- Born: Robert Allan Doughty November 4, 1943 (age 82) Tullos, Louisiana, U.S.

Academic background
- Education: United States Military Academy (BS); University of California, Los Angeles (MA); University of Kansas (PhD);

Academic work
- Discipline: Military History
- Institutions: United States Military Academy

= Robert A. Doughty =

American military historian (born 1943)

Robert Allan Doughty (born November 4, 1943) was an American military historian and retired United States Army officer. He died March 18, 2026.

== Early life ==
Doughty was born in Tullos, Louisiana, on November 4, 1943, to parents John and Georgia Doughty.

== Career ==

He attended the United States Military Academy, graduating in 1965. Doughty subsequently completed a tour of duty in Germany before deploying to Vietnam in an advisory role in 1968. Upon his return to the United States, Doughty pursued graduate study, earning a master's degree from the University of California, Los Angeles in 1972, followed by a doctorate from the University of Kansas in 1979. From 1979 to 1981, Doughty served a second stint in Germany. In 1985, he was named head of the history department at West Point, and retired from the position in 2005.
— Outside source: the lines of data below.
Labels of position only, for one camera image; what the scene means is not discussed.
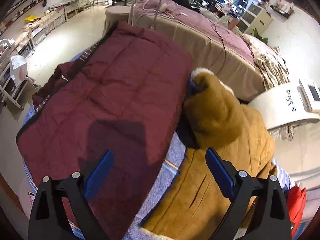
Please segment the beige patterned blanket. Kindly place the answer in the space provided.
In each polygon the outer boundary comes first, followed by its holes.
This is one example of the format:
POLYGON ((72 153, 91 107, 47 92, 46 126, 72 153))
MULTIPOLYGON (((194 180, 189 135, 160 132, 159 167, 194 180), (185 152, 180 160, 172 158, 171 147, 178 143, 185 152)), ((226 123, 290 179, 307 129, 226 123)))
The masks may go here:
POLYGON ((266 90, 290 82, 289 70, 286 61, 280 55, 279 47, 271 48, 249 34, 243 34, 242 38, 252 52, 266 90))

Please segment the red garment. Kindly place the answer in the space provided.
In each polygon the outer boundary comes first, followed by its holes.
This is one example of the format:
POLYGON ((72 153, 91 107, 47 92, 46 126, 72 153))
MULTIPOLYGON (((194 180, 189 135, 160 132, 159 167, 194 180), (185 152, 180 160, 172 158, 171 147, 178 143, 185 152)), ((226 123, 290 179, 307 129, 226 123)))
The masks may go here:
POLYGON ((291 223, 291 238, 294 237, 303 217, 303 210, 306 204, 306 189, 295 185, 289 191, 287 197, 287 208, 291 223))

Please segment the white curved machine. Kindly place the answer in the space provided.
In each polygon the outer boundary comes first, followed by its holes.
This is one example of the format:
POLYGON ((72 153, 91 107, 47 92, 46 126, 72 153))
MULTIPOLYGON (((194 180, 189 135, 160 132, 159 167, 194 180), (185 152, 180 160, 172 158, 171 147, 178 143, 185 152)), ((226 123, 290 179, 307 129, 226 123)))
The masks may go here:
POLYGON ((268 130, 319 122, 319 114, 312 113, 304 106, 302 88, 296 82, 273 87, 255 97, 248 105, 260 112, 268 130))

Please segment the maroon quilted down coat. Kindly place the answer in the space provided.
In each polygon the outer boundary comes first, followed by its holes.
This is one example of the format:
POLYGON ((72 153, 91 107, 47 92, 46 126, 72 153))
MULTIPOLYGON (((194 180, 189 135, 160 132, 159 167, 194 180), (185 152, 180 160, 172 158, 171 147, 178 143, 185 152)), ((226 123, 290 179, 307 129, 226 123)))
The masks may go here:
POLYGON ((192 65, 165 35, 120 22, 57 66, 16 137, 33 182, 82 172, 111 151, 111 170, 89 205, 108 236, 122 239, 167 155, 192 65))

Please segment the white drawer cabinet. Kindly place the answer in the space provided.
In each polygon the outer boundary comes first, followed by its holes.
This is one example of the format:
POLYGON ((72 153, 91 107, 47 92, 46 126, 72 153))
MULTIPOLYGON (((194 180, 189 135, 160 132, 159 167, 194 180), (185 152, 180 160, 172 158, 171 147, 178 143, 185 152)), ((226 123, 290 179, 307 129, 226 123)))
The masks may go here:
POLYGON ((240 17, 236 27, 242 34, 253 34, 256 30, 261 36, 272 21, 273 17, 264 8, 251 4, 240 17))

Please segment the blue checked bed sheet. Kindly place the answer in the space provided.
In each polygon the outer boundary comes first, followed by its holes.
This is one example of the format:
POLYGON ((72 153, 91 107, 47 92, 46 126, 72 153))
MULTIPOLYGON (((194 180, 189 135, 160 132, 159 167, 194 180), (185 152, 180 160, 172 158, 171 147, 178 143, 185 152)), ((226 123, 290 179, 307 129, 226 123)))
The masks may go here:
MULTIPOLYGON (((180 166, 182 165, 182 162, 185 159, 185 152, 187 147, 195 146, 196 144, 195 134, 193 133, 187 116, 183 110, 185 99, 188 96, 194 95, 196 93, 196 87, 191 79, 191 74, 190 80, 187 84, 185 97, 182 102, 179 121, 172 136, 167 151, 167 155, 163 161, 161 169, 151 190, 149 191, 146 199, 144 200, 143 205, 140 207, 140 210, 136 213, 130 227, 128 228, 127 232, 125 233, 122 239, 165 239, 163 237, 154 237, 142 231, 140 227, 144 219, 155 209, 157 204, 168 191, 169 187, 172 185, 174 179, 179 175, 180 166)), ((77 237, 79 237, 79 239, 85 239, 73 215, 68 199, 63 198, 62 201, 73 233, 77 237)), ((253 209, 256 202, 257 200, 255 197, 252 197, 249 201, 249 206, 246 210, 245 217, 242 223, 240 224, 240 228, 238 229, 236 236, 233 239, 241 239, 241 237, 245 235, 250 220, 252 219, 253 209)))

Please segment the large bed with mauve cover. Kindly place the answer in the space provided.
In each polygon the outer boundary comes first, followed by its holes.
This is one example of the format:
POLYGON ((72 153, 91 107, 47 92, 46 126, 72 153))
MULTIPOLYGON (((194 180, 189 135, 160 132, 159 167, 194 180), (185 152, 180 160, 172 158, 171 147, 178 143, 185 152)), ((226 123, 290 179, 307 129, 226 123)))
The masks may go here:
POLYGON ((241 100, 249 102, 265 91, 244 39, 198 12, 171 0, 141 0, 132 7, 106 7, 105 15, 104 33, 116 21, 152 28, 189 52, 193 68, 207 68, 241 100))

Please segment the brown suede shearling coat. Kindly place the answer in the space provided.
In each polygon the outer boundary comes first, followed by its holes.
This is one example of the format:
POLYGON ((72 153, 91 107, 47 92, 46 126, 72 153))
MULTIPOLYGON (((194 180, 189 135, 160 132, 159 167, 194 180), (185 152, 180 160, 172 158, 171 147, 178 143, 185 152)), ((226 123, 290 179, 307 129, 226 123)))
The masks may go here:
POLYGON ((195 69, 191 79, 196 93, 185 99, 183 110, 196 144, 187 147, 179 175, 140 227, 157 238, 208 239, 225 215, 230 202, 206 164, 208 148, 250 176, 275 172, 274 139, 260 112, 240 103, 206 68, 195 69))
Doughty devoted much of his career to studying French military actions during the world wars. He held the Harold Keith Johnson Chair in Military History at the U.S. Army Military History Institute from 1995 to 1996.

== Personal life ==

He is the father of the singer-songwriter Mike Doughty.

== Awards and recognition ==

In 1986, Doughty received the Paul Birdsall Prize from the American Historical Association. The Society for Military History named him the 2006 awardee of the Samuel Eliot Morison Prize.

==Selected books==
- Doughty, R. A. (2014). "The Seeds of Disaster: The Development of French Army Doctrine, 1919–39"
- Doughty, Robert A. (1990). "The Breaking Point: Sedan and the Fall of France, 1940"
- Doughty, Robert A. (1995). "Warfare in the Western World: Military Operations from 1600 to 1871"
- Doughty, Robert A. (1995). "Warfare in the Western World: Military Operations Since 1871"
- Doughty, Robert A. (2005). "Pyrrhic Victory: French Strategy and Operations in the Great War"
- Doughty, Robert A. (2015). Strength and Drive: The West Point Class of 1965. AurthorHouse. ISBN 978-1-4969.